Summative Season, Dissertations, and Mid-term Burn out

The glorious Summative Season. 

For those of you who haven’t been at Durham for long, or the pandemic has taken away all your perception of time (it sure has taken mine – 2020 more like 2019?), the end of the Epiphany term is a time of juxtaposition for the uni student. Winter is coming to an end, spring has just been broken, the days are finally longer, and the flowers one the side of the road are blooming again. And yet, we are stuck working for these deadlines coming up in the middle of March. As a friend once pointed out as we were starting a seminar in a room overlooking a nice stretch of greenery on the edge of the Science site, the good weather is almost “taunting”. 
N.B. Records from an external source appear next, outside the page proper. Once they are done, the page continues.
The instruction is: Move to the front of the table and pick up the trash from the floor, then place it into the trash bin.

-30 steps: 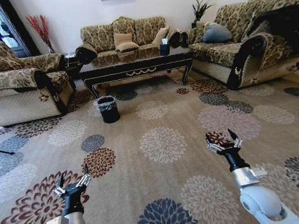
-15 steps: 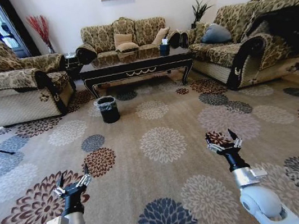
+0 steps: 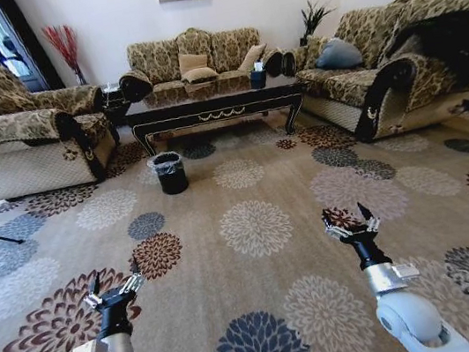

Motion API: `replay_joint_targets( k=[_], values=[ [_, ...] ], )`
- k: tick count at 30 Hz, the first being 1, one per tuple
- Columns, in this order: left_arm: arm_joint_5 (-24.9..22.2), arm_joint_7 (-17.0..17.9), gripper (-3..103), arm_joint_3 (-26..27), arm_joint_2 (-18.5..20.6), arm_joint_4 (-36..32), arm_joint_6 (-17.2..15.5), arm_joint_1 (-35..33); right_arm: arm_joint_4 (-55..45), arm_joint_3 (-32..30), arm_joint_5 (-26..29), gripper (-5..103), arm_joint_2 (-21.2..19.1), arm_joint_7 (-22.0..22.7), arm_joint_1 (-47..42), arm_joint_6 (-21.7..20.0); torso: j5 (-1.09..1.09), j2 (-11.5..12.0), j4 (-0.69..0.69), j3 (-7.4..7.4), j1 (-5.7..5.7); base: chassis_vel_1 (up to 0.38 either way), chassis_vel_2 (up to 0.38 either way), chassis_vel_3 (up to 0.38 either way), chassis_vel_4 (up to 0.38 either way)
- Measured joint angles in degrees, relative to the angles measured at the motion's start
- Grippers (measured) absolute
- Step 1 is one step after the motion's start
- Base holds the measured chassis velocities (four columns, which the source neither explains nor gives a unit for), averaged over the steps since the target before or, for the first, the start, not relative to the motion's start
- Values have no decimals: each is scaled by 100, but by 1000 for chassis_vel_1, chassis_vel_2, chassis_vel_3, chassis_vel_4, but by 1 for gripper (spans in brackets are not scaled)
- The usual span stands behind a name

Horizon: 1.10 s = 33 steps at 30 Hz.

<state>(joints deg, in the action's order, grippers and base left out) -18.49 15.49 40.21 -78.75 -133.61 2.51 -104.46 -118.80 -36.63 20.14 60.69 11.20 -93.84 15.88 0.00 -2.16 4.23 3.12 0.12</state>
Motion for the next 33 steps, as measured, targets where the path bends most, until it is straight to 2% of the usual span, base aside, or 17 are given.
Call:
replay_joint_targets(
  k=[16, 33],
  values=[
    [0, 0, 100, 0, 0, 0, 0, 0, 0, 0, 0, 100, 0, 0, 0, 0, 0, -403, 0, 359, 52, 0, 0, 0, 0],
    [0, 0, 100, 0, 0, 0, 0, 0, 0, 0, 0, 100, 0, 0, 0, 0, 0, -772, 0, 647, 132, 0, 0, 0, 0]
  ],
)
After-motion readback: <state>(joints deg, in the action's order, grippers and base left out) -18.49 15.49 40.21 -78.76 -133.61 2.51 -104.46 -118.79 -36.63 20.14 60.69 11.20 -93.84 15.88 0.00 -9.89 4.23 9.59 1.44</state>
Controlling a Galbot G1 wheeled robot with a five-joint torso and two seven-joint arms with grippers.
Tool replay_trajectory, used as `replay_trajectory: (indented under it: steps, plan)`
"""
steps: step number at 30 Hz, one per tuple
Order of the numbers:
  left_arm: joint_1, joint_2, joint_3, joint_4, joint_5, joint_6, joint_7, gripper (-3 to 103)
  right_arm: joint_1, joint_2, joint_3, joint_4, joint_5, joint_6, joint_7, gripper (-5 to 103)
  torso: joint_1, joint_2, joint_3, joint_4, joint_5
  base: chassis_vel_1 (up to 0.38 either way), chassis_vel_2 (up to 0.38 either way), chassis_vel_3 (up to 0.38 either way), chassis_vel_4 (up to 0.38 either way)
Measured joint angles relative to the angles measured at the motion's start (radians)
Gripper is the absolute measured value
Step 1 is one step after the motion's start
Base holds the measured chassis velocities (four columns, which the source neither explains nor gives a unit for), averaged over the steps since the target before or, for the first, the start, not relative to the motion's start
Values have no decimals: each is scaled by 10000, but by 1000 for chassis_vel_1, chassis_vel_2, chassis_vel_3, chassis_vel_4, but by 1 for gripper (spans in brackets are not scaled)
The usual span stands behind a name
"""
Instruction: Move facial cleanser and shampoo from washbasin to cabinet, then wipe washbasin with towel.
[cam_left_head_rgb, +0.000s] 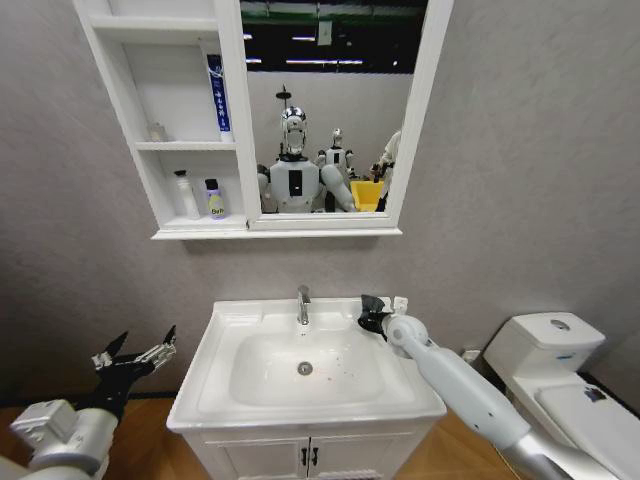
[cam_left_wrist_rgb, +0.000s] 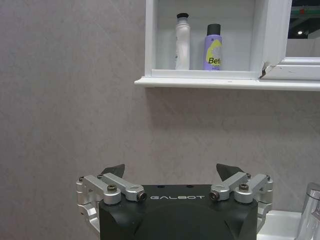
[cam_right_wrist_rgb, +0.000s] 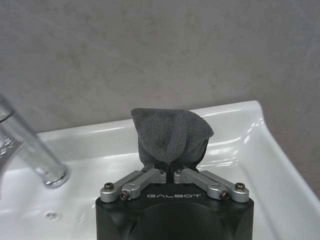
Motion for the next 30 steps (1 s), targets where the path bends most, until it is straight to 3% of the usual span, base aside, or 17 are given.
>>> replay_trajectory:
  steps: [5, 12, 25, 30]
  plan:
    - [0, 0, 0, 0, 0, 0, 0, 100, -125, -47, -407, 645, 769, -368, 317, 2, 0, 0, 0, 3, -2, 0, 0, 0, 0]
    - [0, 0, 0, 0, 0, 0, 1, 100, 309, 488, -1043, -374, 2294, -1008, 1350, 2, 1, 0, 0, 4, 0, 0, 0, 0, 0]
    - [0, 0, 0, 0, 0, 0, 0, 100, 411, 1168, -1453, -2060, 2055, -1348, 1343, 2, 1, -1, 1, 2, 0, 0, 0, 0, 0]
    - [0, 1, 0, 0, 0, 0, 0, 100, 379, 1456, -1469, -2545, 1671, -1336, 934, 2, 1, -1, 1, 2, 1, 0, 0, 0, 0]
It is what it is, and we are here to share a few tips to make this challenging time of the year better for you. 

  1. Take Breaks 

Yes, the cliche tip in every self-help book, article, etc. you can ever find. But the reason why it’s always there is because it’s effective, and massively overlooked. For me, I find myself to be a bit of a workaholic, and often feel guilty or ashamed about taking breaks during term time, or asking for extensions when I’m literally losing sleep chasing a deadline. In my final year in Durham, however, I finally started to relax a little, whether it’s because of third-year burn out, or because I’m finally treating myself better. And I’m not going to lie, the results are rather astonishing – the dissertation chapter I was panicking over? Done in a day. 

So the next time you find yourself slaving over a paragraph in an essay or a question in a five-parter for hours on end, take a break, let your brain reboot itself. Trust that you have everything you need to do well in your assignments, and remember – genius cannot be rushed. 

  1. Exercise 

This might come across as a strange tip, some of you might even consider it time-consuming, and I agree – it’s pointless wasting time not working for your deadlines. However, I have found working out a great way to elevate some of the stress I have been feeling towards uni work, my future, Covid, you name it. Sometimes stress might be clouding your brain and keeping you from performing at your best. A quick workout can do wonders to clear your mind and help you focus on the task at hand afterwards. 

  1. Food

It’s easy to forget to eat when you’re chasing deadlines. Personally I have times where my stomach is rumbling up a storm and yet I didn’t want to break this writing flow I’ve got going on. Hopefully, it’s pretty clear this is very unhealthy and should be avoided at all costs. 

One of the ways I have tried to work around this is keeping snacks close to my work environment, whether it be a chocolate bar, some fruit, or a bag of crisps, as long as there’s something to hold you over till your next meal. 

Meal prepping is also a good way of making sure there’s always healthy, homemade food ready-made in the fridge or freezer. Not everyday you feel like cooking, and making a meal from scratch does take up more of that precious time in working towards your deadline. Meal prep is a good way of making sure food gets in your belly without taking up half of your day. 

  1. Treat Yourself

This is an important one. Whether it be ordering takeaway once in a while, or bingeing a whole series on Netflix after a long week’s work, you must reward yourself for making it through another week this term. I have found that setting something you enjoy and love as a goal for the end of a week gives you the motivation to go on through the days, and the satisfaction when that thing you’ve been working towards for the whole week is finally achieved makes it all worthwhile. 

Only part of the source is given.